WHAT TO DO >> From the entries below, copy every line where the string "finger" appears.

MATERIAL PROVIDED >>

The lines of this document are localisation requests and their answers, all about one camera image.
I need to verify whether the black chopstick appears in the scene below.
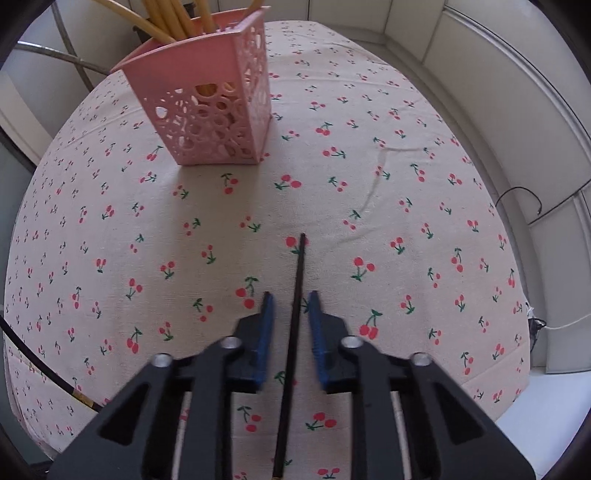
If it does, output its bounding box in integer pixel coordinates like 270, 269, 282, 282
272, 233, 308, 480

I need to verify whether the cherry print tablecloth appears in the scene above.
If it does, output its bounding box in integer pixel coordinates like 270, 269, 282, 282
2, 19, 532, 480

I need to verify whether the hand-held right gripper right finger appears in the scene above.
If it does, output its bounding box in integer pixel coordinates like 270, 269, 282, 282
307, 291, 536, 480

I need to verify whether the pink perforated chopstick holder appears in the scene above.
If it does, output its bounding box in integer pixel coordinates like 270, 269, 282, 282
111, 6, 273, 166

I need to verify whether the thin black cable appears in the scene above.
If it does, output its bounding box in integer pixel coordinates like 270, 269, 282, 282
495, 180, 591, 227

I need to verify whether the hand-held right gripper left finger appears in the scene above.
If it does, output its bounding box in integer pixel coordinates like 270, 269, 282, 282
46, 291, 275, 480

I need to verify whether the grey metal pole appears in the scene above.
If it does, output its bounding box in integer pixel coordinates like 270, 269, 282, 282
52, 0, 93, 89

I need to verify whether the black cable with gold connector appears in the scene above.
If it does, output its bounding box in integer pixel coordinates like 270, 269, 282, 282
0, 318, 103, 412

EXERCISE RESPONSE >>
I need to verify whether the hand-held right gripper right finger appears in the scene above.
I need to verify whether the hand-held right gripper left finger appears in the scene above.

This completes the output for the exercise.